Why You Should See It: After a string of live-action duds, it is great to see Jack Black return with a promising lead role in this dark comedy from Richard Linklater. With an above-average response at AFI Fest and SXSW, the film will hit limited release later this month.
7. Headhunters (Morten Tyldum; April 27th)
Synopsis: An accomplished headhunter risks everything to obtain a valuable painting owned by a former mercenary.
Why You Should See It: With talks of a remake already swirling about and the original director attached to his Hollywood debut, I look forward to seeing if the buzz is warranted on this slick foreign heist drama.
6. Lockout (James Mather, Stephen St. Leger; April 13th)
Synopsis: A man wrongly convicted of conspiracy to commit espionage against the U.S. is offered his freedom if he can rescue the president’s daughter from an outer space prison taken over by violent inmates.
Why You Should See It: In what looks to be a kick-ass throwback to ’80’s actioners, this Escape From New York meets Die Hard sci-fi adventure should be a great appetizer to the stacked summer popcorn slate. If nothing else, Guy Pearce gets to lead a Hollywood blockbuster, something that needs to happen more often,
5. The Five-Year Engagement (Nicholas Stoller; April 27th)
Synopsis: A comedy that charts the ups and downs of an engaged couple’s relationship.
Why You Should See It: Nicholas Stoller fits perfectly into the Judd Apatow camp, mixing nearly non-stop laughs with a layer of charm and drama. After Forgetting Sarah Marshall and Get Him Into the Greek, he looks to have crafted his most endearing film yet, re-teaming with Jason Segel and adding the alluring Emily Blunt in this look at prolonged nuptials.
4. The Pirates! A Band of Misfits (Peter Lord, Jeff Newitt; April 27th)
Synopsis: Pirate Captain sets out on a mission to defeat his rivals Black Bellamy and Cutlass Liz for the Pirate of the Year Award. The quest takes Captain and his crew from the shores of Blood Island to the foggy streets of Victorian London.
Why You Should See It: Any feature film is a labor of love, but few are as painstakingly detailed as those from Aardman. Their next stop-motion animation takes us on to the high seas with this pirate tale. Already coming off strong reception in the UK, the film is arriving in US theaters at the end of the month.
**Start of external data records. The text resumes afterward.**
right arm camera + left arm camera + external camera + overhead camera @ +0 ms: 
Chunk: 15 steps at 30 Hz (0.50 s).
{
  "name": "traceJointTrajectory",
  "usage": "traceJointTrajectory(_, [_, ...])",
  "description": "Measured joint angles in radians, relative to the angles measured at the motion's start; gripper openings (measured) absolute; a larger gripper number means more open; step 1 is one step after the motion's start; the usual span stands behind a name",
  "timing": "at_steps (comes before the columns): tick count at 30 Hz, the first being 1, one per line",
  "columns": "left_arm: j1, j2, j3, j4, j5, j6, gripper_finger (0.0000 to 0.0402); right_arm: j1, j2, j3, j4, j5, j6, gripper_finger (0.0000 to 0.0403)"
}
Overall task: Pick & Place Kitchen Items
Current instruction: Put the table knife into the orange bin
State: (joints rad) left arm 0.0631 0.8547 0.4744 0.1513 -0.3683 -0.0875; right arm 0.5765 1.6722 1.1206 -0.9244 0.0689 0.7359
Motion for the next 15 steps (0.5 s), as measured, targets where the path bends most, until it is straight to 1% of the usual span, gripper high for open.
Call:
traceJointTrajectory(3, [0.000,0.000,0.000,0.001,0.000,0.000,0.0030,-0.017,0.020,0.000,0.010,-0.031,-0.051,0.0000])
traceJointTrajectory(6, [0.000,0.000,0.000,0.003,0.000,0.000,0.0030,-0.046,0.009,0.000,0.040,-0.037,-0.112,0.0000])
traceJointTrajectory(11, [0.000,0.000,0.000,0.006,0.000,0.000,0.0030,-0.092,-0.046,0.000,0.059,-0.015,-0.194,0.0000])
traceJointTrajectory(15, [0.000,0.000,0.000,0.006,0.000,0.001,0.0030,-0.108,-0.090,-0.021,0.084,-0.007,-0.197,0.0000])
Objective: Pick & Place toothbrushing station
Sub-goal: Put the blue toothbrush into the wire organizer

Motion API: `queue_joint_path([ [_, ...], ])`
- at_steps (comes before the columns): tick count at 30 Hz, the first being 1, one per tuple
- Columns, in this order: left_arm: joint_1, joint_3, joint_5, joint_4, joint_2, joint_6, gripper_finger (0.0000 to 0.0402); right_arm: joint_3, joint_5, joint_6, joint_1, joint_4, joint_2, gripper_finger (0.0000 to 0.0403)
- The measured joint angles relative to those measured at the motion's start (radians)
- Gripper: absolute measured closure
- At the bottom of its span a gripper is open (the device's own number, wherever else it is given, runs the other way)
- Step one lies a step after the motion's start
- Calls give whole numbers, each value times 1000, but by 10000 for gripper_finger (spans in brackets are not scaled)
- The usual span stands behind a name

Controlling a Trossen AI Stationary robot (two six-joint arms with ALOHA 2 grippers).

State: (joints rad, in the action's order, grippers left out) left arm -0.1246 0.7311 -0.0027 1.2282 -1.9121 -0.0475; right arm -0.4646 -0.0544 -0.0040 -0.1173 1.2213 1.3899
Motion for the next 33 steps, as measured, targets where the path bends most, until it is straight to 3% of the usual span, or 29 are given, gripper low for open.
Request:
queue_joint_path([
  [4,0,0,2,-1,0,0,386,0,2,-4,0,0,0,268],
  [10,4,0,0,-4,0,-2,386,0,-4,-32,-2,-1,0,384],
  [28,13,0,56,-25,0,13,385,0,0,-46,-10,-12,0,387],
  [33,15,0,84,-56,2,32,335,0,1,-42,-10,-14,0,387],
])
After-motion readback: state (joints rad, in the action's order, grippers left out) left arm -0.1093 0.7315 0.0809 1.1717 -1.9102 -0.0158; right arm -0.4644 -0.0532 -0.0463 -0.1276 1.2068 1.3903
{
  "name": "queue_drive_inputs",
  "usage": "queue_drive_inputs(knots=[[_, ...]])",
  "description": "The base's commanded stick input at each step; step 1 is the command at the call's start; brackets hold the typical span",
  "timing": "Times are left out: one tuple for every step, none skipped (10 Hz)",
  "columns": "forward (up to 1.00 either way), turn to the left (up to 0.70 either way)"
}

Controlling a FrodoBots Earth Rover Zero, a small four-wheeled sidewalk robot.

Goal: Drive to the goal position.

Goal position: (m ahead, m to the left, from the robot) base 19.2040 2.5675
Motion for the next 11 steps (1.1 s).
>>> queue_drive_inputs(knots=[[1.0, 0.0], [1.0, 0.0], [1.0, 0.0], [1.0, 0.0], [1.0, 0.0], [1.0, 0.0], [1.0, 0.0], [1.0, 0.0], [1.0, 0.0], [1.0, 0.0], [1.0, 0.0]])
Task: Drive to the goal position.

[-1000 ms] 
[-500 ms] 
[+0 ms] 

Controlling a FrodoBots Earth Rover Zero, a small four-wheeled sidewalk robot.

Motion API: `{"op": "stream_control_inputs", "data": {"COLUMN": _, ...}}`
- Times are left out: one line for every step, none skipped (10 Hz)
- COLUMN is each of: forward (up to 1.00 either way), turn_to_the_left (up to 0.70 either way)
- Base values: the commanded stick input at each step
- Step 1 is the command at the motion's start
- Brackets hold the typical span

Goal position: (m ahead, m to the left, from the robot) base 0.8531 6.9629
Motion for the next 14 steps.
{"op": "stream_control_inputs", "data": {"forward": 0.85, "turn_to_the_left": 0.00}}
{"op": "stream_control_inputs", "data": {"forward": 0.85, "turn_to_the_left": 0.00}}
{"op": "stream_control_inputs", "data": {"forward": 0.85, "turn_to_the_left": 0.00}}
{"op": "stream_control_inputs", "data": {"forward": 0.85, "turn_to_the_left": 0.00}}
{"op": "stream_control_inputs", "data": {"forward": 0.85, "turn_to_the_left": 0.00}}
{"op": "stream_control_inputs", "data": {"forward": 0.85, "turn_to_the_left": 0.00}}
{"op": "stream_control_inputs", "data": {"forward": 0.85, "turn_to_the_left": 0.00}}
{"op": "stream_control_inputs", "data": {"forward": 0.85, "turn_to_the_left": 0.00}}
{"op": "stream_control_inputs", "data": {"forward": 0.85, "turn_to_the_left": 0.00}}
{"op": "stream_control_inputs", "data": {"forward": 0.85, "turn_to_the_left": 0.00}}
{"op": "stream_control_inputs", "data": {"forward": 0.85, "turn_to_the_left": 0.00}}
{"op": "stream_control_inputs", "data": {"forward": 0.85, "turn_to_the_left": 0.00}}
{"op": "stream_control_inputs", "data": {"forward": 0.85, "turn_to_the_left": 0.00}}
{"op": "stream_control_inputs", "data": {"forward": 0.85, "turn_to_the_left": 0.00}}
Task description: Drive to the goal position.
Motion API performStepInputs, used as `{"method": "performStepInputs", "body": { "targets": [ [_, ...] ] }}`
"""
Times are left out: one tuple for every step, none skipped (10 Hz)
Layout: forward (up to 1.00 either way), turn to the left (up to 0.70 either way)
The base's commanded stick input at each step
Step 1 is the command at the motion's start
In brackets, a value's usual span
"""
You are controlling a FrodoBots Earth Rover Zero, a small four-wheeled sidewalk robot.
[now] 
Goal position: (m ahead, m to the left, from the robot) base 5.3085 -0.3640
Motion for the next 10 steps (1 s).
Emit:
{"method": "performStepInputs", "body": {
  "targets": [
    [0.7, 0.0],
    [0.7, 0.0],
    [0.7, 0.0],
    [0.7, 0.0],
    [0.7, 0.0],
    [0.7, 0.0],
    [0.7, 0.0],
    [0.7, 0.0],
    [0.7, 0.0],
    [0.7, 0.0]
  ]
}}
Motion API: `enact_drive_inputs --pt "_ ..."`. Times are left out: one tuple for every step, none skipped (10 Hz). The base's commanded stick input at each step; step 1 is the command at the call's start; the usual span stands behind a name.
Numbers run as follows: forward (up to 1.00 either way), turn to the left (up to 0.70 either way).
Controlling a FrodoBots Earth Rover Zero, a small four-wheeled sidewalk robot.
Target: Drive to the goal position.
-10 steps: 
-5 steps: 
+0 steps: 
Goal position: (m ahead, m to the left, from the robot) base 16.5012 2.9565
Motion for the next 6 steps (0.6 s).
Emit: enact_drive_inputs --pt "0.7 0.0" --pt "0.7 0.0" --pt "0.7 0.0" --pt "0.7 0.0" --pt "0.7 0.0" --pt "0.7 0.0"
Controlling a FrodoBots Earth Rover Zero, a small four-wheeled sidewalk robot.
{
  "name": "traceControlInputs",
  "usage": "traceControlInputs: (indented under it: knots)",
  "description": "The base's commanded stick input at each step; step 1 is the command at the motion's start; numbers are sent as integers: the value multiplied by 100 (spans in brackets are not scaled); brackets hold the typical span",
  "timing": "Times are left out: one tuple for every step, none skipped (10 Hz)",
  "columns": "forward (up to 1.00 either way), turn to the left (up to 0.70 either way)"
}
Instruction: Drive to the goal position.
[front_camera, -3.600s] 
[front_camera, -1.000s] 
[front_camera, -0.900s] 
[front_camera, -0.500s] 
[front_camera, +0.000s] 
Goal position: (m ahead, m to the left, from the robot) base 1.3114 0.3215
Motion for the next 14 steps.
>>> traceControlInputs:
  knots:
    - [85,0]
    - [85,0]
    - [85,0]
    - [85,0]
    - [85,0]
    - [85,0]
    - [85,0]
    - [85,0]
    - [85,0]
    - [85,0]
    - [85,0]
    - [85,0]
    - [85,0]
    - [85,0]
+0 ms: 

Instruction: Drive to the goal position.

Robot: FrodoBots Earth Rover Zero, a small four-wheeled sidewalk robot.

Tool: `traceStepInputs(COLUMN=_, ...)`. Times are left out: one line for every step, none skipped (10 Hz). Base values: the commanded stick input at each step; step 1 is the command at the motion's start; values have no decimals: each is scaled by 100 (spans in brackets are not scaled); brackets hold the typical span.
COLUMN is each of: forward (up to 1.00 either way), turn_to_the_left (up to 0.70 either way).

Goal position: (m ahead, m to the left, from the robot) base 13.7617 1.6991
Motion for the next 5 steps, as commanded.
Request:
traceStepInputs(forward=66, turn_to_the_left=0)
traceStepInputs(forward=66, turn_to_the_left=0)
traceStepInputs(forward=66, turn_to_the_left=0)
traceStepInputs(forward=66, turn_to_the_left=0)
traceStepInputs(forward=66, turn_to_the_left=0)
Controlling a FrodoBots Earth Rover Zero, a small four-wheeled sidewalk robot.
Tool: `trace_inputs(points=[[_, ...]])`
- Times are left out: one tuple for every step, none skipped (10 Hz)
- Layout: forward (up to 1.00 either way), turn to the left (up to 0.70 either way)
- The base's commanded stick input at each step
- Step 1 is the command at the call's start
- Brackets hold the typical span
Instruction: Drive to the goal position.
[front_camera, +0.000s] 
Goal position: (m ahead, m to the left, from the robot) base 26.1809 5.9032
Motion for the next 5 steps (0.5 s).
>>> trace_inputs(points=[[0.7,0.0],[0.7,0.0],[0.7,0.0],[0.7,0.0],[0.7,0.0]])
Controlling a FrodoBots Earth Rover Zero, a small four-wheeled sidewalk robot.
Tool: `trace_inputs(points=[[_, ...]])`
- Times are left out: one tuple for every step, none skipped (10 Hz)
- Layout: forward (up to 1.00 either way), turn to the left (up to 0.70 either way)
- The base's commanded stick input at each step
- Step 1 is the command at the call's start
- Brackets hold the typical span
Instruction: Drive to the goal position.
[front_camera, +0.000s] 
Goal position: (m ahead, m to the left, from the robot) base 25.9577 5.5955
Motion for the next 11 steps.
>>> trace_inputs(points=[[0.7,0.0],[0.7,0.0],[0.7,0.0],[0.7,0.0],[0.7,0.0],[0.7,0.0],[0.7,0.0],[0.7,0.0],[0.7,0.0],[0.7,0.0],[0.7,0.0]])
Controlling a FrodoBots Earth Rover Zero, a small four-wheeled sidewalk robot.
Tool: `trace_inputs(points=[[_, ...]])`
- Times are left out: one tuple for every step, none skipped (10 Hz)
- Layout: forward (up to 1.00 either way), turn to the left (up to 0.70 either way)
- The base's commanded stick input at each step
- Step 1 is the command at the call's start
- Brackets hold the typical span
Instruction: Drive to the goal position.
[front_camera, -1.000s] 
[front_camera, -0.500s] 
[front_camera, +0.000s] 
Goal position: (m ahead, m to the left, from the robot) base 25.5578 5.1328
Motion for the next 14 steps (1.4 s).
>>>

3. Damsels In Distress (Whit Stillman; April 6th)
Synopsis: A trio of girls set out to change the male-dominated environment of the Seven Oaks college campus, and to rescue their fellow students from depression, grunge and low standards of every kind.
Why You Should See It: If you’ve seen any Whit Stillman film before then you’re either on board with his style or far in the other direction. With his latest, teaming Greta Gerwig with Analeigh Tipton, Aubrey Plaza and more, the director returns after a 14-year break and continues the same sharp, witty dialogue with his refreshingly-relaxed tone.
2. Sound of My Voice (Zal Batmanglij; April 27th)
Synopsis: A journalist and his girlfriend get pulled in while they investigate a cult whose leader claims to be from the future.
Why You Should See It: After premiering alongside last year’s cult masterpiece Martha Marcy May Marlene at Sundance, Fox Searchlight have spaced out the release of their other highly praised drama dealing with similar subject matter. On the verge of her Hollywood breakout, Brit Marling stars in the drama which looks to take a more in-depth look at this lifestyle.
1. The Cabin in the Woods (Drew Goddard; April 13th)
Synopsis: Five friends go for a break at a remote cabin in the woods, where they get more than they bargained for. Together, they must discover the truth behind the cabin in the woods.
Why You Should See It: Since it’s hushed bow at BNAT last year, Drew Goddard and Joss Whedon‘s horror flick has been met with enthusiastic praise, yet spare details to go along with the buzz. Once you see the film, you’ll be glad to have known very little, as every scene adds a new layer of mystery up until it’s supremely satisfying conclusion. Know nothing and experience what’ll likely rival any upcoming summer blockbuster in pure fun. Read our spoiler-free review from SXSW here.
What film are you most looking forward to this month?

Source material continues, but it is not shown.